Six tons of it to be precise, and no, it's not milk!
It was almost three years ago
now, when hubby used to have an allotment.
His plot had been neglected for many years and he decided it needed some
manure spreading on it – and as the plot was 200 square yards it needed quite a
lot of the stuff!
His friend Dave, a fellow plot
holder, decided he would come in on the deal. Apparently horse manure is the
best stuff for a garden but they somehow heard of this farmer who was selling
cow manure cheaply, so they decided that would be as good. At this point hubby told me three things that
made my heart sink…
Firstly, somehow, (and looking
back I’ll never know how he managed this) he persuaded me to pitch in and help
spread the manure.
Secondly he told me the committee
men at the allotment had given permission for the farmer to dump the manure in
the car park on the strict condition that every last bit of it had to be moved
on to the two plots AND the car park thoroughly cleaned up BY THE END OF THE
DAY!
Thirdly, just when I thought
things couldn’t get any worse, hubby broke the news that he and Dave had
ordered six tons of the stuff!
I had no idea how heavy six tons
is, so I made the mistake of going online and finding out. Six tons is the equivalent of three fully
grown rhinoceroses! I couldn’t believe what I’d let myself in for!
All of which explains why I was
standing ready at the car park with Dave and hubby with fork, shovel and
wheelbarrow to hand, on a dull November morning at 8am when I should have been
snug and cosy in my bed. It was cold. It was raining. I was about to help
shovel six tons of cow poo and I’d just had my nails done.
I was not happy.
Farmer Jack turned up with a
trailer full of the stuff. What a
character he is. Even though it was
breakfast time he was puffing on a big fat cigar (“it probably helps to hide
the stench”, Dave helpfully suggested). He had a light blue jumper on that was
covered in holes and I fancied I could see the remains of numerous breakfasts
all down the front of it… I would guess he likes to eat eggs. Lots of eggs…
As he emptied the trailer Farmer
Jack gave us a lecture on the evils of the EU then told us he believed the
price of a pint of milk should be the same as the price of a pint of beer. As
the first of two loads spilled out over the car park he looked almost lovingly
at the steaming pile, smiled broadly and said, “There y’go, three tons of Daisy’s
finest!”
“There y’go, three tons of Daisy’s finest!” |
And off he went to fill his trailer
again, leaving us to it.
I’d like to be able to report
that it was fun.
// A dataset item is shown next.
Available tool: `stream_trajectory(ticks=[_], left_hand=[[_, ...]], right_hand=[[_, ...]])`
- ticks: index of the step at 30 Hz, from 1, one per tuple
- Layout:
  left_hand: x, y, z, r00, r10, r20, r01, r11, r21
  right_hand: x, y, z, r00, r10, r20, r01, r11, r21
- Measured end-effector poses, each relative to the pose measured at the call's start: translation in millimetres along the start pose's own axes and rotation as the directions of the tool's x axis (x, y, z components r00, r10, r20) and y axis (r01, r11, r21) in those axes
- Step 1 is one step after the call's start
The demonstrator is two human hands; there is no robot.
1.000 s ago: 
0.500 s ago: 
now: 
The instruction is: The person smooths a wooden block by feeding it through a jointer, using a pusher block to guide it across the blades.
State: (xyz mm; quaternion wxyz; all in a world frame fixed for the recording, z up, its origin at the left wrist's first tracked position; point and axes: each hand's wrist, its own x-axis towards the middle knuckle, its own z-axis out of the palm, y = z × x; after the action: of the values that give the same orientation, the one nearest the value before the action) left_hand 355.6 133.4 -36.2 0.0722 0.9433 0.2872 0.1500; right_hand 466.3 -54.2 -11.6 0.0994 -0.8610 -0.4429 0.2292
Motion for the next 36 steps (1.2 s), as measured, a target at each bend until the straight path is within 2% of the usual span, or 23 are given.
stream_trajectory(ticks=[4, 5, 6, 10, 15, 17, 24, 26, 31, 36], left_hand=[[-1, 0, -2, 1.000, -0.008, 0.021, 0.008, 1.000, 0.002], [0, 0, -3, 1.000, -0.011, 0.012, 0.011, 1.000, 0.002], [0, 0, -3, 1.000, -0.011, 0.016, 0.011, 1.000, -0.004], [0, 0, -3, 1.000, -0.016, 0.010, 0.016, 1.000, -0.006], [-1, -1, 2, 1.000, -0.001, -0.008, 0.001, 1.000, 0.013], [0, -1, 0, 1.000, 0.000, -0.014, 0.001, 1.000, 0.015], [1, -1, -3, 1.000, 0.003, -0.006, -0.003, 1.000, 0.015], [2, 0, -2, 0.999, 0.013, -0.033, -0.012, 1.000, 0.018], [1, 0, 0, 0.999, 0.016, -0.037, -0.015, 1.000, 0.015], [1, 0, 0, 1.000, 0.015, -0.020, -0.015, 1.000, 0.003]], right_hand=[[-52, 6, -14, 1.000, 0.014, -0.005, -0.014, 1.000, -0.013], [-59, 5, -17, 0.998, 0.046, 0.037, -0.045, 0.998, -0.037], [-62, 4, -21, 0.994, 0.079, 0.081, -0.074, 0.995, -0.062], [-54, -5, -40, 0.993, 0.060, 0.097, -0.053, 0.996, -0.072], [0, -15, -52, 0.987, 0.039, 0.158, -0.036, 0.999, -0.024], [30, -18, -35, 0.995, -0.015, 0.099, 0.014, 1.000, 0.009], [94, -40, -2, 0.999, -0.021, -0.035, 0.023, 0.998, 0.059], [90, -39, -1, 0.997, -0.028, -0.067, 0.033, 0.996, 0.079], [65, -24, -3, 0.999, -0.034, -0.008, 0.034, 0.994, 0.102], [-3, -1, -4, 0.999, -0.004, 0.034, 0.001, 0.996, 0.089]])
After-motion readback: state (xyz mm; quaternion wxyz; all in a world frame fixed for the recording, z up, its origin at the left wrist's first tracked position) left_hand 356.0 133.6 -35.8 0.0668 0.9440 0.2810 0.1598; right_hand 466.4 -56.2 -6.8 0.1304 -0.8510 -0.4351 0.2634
The first five minutes
was a good laugh – it was the rest of the day that was totally miserable!
It was hard work for all of us
but what made it worse was that, after about three hours, Dave was struggling. I
couldn’t believe it when he told us, somewhat unconvincingly, that he had to go
because there was a family get together at the pub that lunchtime that he
couldn’t possibly miss and that he’d totally forgotten about until now. He put
his gear away, locked up his shed in double quick time, and promised that he
would probably be able to come back and help us after the pub meal, but it
would probably last about four hours at least…!
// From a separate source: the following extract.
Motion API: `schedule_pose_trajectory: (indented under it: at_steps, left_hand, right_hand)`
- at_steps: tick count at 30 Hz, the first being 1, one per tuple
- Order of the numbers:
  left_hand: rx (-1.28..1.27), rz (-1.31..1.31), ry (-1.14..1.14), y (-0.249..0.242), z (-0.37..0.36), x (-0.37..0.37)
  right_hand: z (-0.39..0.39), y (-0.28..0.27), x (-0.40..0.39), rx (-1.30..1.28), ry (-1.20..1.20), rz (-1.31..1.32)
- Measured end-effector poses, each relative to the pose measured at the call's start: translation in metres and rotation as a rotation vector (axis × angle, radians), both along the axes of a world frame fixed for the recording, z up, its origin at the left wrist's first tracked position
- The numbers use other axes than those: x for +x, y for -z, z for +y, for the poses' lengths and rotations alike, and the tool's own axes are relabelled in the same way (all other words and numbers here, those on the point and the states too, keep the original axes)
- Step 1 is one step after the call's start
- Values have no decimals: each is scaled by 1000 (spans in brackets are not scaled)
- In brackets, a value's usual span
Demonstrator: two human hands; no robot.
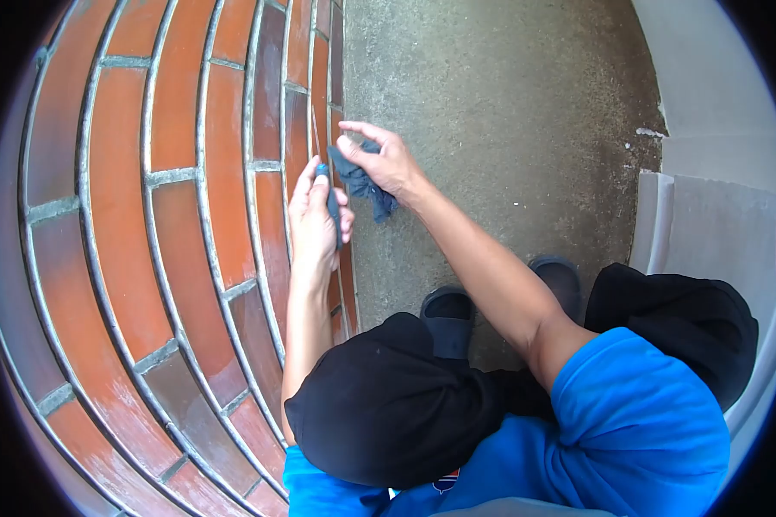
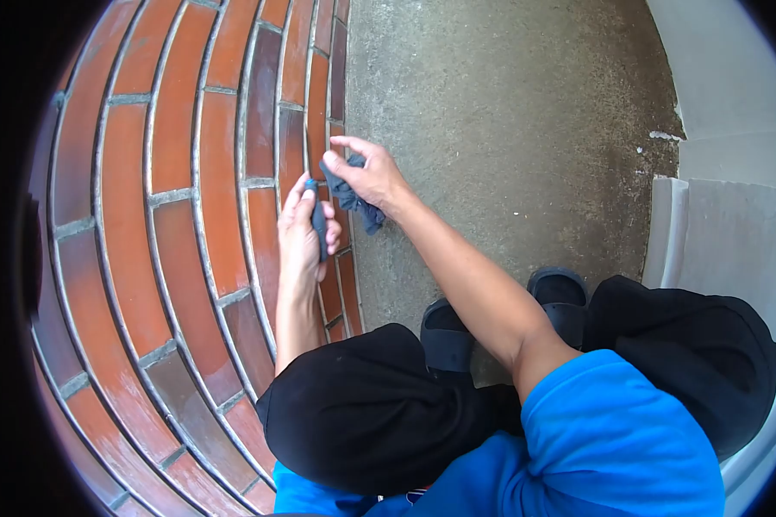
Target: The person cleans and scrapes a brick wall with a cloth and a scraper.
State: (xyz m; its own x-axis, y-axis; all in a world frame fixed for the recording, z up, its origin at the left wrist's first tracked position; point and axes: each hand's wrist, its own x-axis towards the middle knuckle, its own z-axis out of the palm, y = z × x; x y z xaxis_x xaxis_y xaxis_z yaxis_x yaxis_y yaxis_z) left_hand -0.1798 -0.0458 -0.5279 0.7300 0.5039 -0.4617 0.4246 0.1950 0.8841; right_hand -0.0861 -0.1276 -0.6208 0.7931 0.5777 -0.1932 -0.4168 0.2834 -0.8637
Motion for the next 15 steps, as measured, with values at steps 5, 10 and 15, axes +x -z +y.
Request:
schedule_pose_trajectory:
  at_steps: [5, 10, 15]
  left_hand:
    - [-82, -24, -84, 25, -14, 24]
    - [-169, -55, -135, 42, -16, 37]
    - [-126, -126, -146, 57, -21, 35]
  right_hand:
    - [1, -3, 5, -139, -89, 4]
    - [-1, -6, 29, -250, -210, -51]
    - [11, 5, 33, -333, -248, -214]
I think that was probably the
first time in my life I’d come close to murdering someone!
I could, and did, put up with the
blisters, the aching back, arms and legs, and even being barely able to move
for two or three days afterwards. But
there were two things that were just too awful about the whole thing…
First, as I dug the pile to fill
my wheelbarrow, each forkful would uncover a fresh cloud of steam, and as I
bent over the stuff the steam would condense onto my face into tiny droplets of
water which would run down towards my lips.
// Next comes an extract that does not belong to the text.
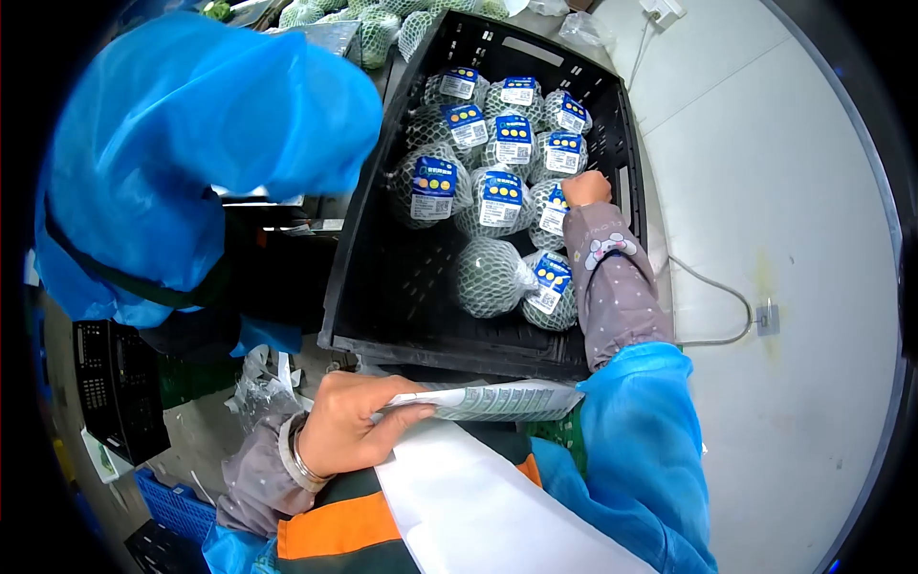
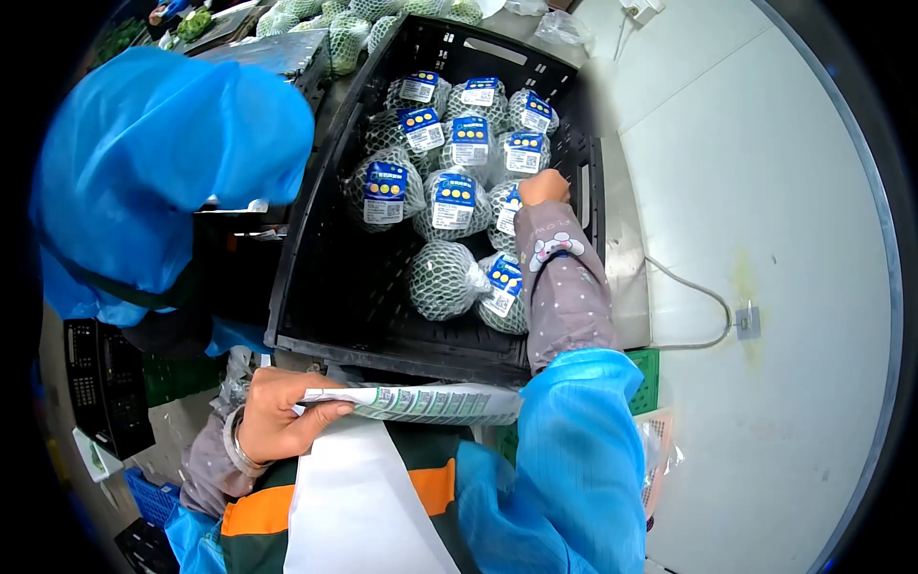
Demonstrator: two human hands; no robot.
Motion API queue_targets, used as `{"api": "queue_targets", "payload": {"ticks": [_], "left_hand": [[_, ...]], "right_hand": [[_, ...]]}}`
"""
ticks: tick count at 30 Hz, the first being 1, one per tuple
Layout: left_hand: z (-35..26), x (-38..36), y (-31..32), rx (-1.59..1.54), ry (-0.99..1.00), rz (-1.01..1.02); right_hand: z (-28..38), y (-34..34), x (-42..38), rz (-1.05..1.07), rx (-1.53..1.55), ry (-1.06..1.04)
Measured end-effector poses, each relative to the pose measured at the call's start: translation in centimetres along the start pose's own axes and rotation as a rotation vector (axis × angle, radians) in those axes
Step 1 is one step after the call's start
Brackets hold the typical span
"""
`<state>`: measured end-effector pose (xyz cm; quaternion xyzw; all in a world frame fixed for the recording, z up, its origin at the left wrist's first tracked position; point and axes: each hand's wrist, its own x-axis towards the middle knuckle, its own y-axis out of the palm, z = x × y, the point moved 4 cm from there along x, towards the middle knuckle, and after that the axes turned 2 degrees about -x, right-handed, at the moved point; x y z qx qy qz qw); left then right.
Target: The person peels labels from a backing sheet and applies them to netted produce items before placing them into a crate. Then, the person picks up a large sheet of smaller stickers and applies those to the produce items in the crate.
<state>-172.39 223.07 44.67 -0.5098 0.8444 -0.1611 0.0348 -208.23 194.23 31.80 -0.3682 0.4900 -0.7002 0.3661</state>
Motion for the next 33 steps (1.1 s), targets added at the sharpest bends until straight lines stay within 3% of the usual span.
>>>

Hubby tried to make me feel better by suggesting the steam would be good
for my complexion but I wasn’t going to fall for that one.
Second, once the poo had been
spread, the car park cleaned up and I was back at home longing for a soak in a
hot bath, I looked in the mirror and discovered to my horror that my face was
covered with tiny flecks of Daisy’s finest!!!
So ladies, if your husband ever
suggests you “help out for a couple of hours in the fresh air” and it involves
manure, my advice is to just run. Run as
fast as you can, and don’t look back!
Oh and just in case you’re
curious, the answer is no – Dave didn’t come back after the pub. I wish I’d gone with him!